3. Use and Protection of Confidential Information
The Receiving Party agrees to:
- Use the Confidential Information solely for the intended evaluation purpose.
- Limit disclosure to employees, agents, or affiliates with a “need to know” and only if they are bound by confidentiality obligations no less restrictive than those contained herein.
- Take reasonable steps to protect the Confidential Information from unauthorized use or disclosure.
4. No Disclosure of Discussions
Without prior written consent, neither party shall disclose the existence or content of any discussions, negotiations, or evaluations related to the proposed relationship.
5. No License or Ownership Transfer
This Agreement does not grant any ownership, license, or other rights to use any patents, trademarks, copyrights, or other intellectual property of the Disclosing Party.
6. Return or Destruction of Materials
Upon written request, the Receiving Party shall promptly return or securely destroy all materials containing Confidential Information, including all copies and derivative works. One copy may be retained solely for legal archival purposes.
7. Legal Disclosure Requirement
If the Receiving Party is legally required to disclose any Confidential Information, it will provide prompt notice to the Disclosing Party to allow them to seek protective measures. Only the minimum required disclosure will be made.
8. Injunctive Relief
Both parties acknowledge that unauthorized use or disclosure may cause irreparable harm, and that the injured party may be entitled to equitable relief, including injunctions, without the need to post a bond.
9. No Commitment or Obligation
This Agreement does not create an obligation to enter into any further business relationship, nor restrict either party from independently developing or offering similar products or services.
10. No Waiver
A delay or failure to exercise any right under this Agreement does not constitute a waiver of that right.
11. No Warranty
All Confidential Information is provided “as is.” Each party disclaims any warranty, express or implied, regarding the accuracy or completeness of such information.
12. Governing Law
This Agreement shall be governed by the laws of the State of Alabama, without regard to conflict of law provisions. Any legal action relating to this Agreement shall be brought in the state or federal courts located in Baldwin County, Alabama, and both parties consent to exclusive jurisdiction therein.
13. Severability
If any part of this Agreement is found to be invalid or unenforceable, the remainder will continue in full force and effect.
14. Entire Agreement
This Agreement constitutes the entire agreement between the parties regarding the subject matter and supersedes all prior agreements, whether oral or written.
15. Assignment
Neither party may assign this Agreement without prior written consent from the other party, which shall not be unreasonably withheld.
16. Term
This Agreement remains in effect for three (3) years from the Effective Date or three (3) years after termination of any subsequent agreement between the parties—whichever is later.

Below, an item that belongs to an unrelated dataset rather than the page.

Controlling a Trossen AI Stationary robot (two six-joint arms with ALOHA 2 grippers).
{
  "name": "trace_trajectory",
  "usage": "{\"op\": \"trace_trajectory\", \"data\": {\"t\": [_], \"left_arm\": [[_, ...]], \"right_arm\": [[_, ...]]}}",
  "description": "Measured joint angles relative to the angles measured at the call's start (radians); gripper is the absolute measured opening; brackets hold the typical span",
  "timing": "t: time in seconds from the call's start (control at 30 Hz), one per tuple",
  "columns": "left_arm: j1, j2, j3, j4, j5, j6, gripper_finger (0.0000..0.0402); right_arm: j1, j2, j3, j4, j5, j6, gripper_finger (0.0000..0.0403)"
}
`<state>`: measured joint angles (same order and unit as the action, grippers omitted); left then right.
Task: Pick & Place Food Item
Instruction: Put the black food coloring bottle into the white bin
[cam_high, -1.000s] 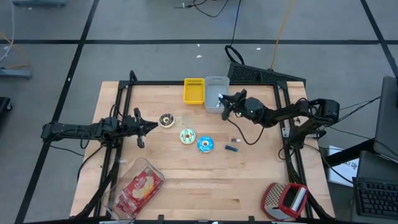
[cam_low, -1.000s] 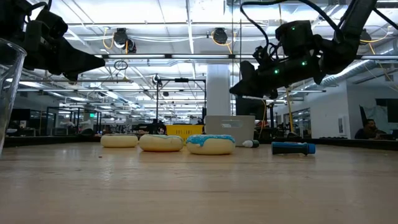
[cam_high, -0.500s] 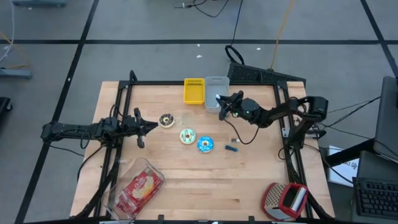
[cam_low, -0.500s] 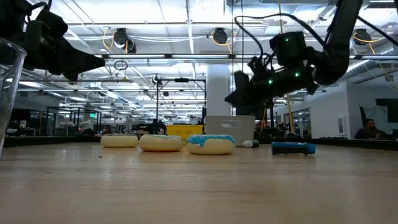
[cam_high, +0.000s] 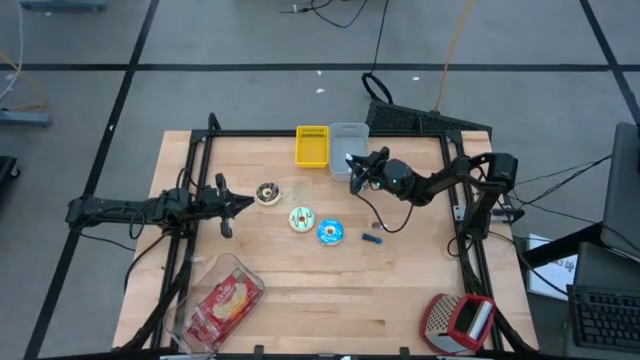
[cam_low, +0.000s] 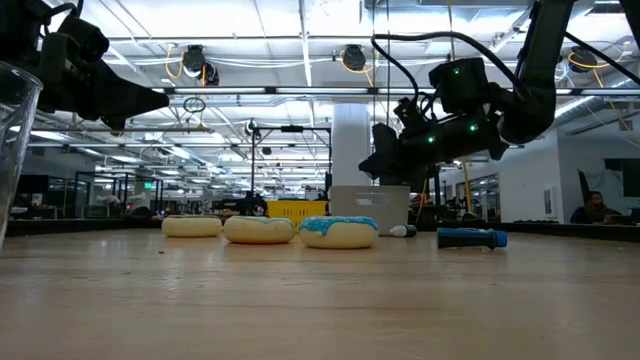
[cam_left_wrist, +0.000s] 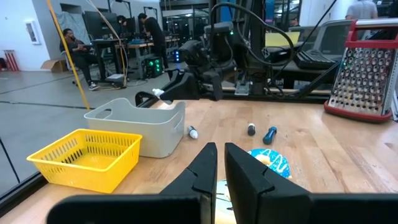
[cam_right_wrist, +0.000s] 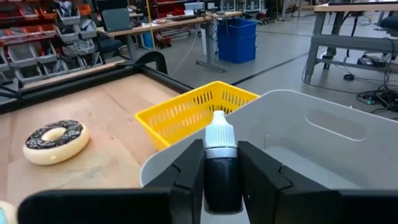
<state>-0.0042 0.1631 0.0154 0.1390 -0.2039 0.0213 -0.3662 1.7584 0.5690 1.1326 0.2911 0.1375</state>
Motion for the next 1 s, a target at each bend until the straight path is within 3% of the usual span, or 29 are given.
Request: {"op": "trace_trajectory", "data": {"t": [0.4, 1.0], "left_arm": [[0.0, 0.0, 0.0, 0.0, 0.0, 0.0, 0.0031], [0.0, 0.0, 0.0, 0.0, 0.0, 0.0, 0.0031]], "right_arm": [[-0.001, 0.0, 0.0, -0.023, 0.028, 0.0, 0.0079], [-0.001, 0.0, -0.001, -0.031, 0.026, 0.0, 0.0125]]}}
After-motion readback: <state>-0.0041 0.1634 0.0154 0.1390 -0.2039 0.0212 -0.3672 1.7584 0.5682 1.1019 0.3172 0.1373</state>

17. Ownership of Materials
All Confidential Information remains the property of the Disclosing Party and must be returned or destroyed upon request, except for one archival copy retained for compliance purposes.
18. Independent Development
This Agreement does not restrict either party from developing similar or competing products or services, provided Confidential Information is not used.
19. Existing Rights Unaffected
This Agreement does not modify or nullify any rights under other written agreements between the parties or under applicable law.
20. Limitation on Claims
Any claim under this Agreement must be filed within two (2) years after the claim arises.
21. Counterparts and Electronic Signature
This Agreement may be signed in counterparts and delivered electronically. An electronic signature shall have the same legal effect as a handwritten signature.
Authorized Signatures
By checking the acceptance box or signing below, the parties acknowledge their agreement to the terms above and affirm that the individual executing this Agreement is authorized to bind their organization.